Scan the data beneath this task and copy each line that includes "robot".
START Information provided
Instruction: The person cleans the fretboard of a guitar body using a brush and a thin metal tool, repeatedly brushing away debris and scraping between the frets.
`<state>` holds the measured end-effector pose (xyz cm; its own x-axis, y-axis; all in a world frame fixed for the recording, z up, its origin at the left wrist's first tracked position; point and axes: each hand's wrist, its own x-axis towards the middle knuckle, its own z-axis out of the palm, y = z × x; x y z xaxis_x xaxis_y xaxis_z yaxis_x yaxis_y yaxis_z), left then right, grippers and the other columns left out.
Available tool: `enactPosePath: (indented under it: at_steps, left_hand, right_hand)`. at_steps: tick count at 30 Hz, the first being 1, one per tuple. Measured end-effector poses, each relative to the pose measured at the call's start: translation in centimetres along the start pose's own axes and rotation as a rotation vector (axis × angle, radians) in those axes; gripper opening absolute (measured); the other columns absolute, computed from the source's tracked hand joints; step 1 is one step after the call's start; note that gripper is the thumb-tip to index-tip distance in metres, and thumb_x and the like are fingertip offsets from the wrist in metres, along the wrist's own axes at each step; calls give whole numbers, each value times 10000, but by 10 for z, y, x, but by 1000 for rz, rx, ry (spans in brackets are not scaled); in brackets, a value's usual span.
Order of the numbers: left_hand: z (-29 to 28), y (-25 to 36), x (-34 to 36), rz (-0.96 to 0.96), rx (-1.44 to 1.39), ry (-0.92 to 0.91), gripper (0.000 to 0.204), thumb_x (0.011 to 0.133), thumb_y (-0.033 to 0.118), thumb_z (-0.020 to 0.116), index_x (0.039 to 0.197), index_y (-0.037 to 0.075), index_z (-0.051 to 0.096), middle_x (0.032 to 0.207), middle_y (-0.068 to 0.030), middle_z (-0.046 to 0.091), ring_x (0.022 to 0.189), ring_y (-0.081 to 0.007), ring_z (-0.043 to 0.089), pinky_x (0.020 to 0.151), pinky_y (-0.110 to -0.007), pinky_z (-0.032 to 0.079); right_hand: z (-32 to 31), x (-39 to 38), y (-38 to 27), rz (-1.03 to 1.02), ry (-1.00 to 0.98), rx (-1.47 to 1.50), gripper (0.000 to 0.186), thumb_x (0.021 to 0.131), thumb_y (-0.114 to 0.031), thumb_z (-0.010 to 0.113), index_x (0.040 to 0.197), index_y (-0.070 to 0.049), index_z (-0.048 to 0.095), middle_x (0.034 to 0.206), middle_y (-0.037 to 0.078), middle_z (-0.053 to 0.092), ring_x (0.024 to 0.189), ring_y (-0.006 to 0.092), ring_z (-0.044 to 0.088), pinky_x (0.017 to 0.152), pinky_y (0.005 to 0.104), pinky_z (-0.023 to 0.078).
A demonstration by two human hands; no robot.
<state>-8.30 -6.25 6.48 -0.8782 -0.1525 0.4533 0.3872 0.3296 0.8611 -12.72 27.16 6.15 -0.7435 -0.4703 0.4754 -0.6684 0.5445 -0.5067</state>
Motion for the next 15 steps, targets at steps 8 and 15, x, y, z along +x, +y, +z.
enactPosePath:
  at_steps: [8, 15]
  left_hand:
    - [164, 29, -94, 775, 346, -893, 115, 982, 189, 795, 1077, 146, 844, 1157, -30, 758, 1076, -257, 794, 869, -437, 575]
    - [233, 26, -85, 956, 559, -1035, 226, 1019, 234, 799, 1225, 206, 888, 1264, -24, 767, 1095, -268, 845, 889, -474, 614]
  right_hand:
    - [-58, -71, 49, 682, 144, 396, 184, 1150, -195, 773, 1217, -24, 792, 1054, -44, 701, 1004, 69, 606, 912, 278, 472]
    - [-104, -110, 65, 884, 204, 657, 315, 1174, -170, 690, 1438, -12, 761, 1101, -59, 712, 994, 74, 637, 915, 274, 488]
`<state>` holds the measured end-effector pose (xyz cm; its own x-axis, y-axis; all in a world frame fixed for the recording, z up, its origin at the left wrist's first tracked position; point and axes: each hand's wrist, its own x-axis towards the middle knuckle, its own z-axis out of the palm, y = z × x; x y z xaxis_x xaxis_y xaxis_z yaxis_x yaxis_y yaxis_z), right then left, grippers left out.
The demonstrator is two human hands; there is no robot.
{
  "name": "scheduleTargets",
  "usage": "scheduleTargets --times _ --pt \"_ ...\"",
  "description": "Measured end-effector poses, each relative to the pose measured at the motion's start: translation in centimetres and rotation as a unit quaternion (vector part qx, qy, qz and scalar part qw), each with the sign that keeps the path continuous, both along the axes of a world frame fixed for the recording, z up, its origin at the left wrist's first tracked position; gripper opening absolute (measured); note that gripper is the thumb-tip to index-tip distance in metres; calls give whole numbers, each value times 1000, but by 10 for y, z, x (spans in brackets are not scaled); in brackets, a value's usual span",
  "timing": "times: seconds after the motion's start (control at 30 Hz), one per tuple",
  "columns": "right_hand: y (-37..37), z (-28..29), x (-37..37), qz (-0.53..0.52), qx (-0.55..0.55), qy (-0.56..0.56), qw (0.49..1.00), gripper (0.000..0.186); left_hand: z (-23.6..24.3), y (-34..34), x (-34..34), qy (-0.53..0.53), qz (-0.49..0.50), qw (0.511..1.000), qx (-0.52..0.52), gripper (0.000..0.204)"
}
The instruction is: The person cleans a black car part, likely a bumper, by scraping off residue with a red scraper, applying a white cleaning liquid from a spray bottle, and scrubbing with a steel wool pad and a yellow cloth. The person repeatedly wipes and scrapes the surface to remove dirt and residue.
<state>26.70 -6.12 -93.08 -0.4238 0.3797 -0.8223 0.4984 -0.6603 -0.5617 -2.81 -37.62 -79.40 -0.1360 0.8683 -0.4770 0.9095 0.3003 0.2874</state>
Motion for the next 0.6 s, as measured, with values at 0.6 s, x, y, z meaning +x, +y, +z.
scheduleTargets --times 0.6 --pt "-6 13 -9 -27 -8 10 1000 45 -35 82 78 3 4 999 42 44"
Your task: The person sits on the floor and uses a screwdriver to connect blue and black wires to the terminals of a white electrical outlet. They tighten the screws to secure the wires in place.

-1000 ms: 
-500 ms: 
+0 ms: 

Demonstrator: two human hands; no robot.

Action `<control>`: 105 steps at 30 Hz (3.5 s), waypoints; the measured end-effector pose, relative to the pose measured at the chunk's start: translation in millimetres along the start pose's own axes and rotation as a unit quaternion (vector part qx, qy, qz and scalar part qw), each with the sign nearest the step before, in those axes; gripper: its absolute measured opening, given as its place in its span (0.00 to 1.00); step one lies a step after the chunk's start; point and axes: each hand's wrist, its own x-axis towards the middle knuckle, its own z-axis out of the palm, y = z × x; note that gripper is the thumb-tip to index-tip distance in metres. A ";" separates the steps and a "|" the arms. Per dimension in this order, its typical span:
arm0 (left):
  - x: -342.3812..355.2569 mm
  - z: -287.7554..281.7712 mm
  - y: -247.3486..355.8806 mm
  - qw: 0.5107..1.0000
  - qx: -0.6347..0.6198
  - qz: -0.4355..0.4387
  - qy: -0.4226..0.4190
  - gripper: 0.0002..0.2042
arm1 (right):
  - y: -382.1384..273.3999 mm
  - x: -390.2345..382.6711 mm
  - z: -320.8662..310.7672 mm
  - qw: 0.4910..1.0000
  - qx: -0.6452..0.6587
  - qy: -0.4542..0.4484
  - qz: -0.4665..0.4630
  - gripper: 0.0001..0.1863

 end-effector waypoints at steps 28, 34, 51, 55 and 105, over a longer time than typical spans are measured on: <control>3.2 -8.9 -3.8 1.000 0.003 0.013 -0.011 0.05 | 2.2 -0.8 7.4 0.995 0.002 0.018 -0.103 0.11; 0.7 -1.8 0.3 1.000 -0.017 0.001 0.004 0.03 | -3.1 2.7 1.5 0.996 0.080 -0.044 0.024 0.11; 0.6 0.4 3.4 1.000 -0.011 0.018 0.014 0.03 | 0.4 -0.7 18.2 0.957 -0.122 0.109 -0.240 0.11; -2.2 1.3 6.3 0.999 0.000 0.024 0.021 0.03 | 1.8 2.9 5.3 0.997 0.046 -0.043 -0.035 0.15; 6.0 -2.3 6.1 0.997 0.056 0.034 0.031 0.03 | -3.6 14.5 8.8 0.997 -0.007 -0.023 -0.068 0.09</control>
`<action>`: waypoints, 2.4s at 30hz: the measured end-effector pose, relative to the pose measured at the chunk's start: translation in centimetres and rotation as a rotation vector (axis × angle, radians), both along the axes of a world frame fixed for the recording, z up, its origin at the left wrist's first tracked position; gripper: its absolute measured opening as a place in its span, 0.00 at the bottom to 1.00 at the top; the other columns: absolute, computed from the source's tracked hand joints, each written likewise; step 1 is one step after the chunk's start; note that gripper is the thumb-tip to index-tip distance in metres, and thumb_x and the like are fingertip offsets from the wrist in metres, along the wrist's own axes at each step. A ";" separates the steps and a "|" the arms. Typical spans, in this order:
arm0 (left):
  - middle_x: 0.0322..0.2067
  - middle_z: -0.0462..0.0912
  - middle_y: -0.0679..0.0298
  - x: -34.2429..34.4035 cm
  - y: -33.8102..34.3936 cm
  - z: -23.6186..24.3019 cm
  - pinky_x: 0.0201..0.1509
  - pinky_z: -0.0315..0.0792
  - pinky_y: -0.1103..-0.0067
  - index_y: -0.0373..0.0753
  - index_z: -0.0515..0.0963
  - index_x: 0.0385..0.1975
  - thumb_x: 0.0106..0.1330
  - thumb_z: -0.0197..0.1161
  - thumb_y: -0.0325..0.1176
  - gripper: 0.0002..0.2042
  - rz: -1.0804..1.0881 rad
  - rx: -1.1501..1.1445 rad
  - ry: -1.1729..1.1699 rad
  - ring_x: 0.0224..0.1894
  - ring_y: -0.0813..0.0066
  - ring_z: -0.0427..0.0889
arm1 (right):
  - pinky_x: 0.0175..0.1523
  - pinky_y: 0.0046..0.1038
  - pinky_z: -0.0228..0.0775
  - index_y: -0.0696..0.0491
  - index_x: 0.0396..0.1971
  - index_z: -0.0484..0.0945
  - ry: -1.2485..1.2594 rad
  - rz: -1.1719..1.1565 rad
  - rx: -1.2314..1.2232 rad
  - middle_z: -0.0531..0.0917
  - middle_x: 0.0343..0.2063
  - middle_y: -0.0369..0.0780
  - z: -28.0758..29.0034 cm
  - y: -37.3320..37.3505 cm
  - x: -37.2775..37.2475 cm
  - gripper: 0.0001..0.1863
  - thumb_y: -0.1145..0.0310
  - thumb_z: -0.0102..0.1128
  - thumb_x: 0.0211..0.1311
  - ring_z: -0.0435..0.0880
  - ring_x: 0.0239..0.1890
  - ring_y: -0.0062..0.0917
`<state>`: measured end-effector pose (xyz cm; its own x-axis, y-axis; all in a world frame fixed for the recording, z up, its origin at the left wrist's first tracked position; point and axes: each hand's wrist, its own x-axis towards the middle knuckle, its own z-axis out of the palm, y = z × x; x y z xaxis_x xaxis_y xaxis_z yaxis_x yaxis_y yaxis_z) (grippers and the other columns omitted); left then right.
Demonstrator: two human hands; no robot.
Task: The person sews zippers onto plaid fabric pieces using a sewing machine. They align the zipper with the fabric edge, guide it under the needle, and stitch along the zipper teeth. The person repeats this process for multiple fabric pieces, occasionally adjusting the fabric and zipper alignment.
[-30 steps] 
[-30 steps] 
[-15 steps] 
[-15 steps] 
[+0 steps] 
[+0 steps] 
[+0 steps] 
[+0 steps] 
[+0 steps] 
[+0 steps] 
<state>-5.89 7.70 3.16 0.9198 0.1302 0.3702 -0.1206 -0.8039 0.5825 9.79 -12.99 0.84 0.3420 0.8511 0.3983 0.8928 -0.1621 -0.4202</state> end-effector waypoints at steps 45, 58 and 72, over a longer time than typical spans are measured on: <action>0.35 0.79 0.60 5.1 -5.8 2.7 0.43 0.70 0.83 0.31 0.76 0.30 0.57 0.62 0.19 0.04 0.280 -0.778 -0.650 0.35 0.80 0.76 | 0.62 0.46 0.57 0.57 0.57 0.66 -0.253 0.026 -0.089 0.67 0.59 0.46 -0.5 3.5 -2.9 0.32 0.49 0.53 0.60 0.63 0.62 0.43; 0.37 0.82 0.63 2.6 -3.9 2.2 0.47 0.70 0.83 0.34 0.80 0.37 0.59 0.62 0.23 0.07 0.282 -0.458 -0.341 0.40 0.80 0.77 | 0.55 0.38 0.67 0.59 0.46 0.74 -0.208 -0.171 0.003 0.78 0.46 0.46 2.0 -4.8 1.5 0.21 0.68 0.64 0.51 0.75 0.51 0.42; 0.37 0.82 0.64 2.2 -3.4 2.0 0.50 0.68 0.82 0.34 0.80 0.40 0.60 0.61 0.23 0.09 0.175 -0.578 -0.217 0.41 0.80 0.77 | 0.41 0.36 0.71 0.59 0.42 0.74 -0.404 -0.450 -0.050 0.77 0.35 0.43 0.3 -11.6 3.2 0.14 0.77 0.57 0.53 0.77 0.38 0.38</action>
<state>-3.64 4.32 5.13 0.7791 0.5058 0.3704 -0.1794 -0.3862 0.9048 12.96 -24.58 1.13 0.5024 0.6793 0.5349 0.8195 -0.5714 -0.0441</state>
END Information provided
Answer space:
A demonstration by two human hands; no robot.
The demonstrator is two human hands; there is no robot.
Demonstrator: two human hands; no robot.
Demonstrator: two human hands; no robot.

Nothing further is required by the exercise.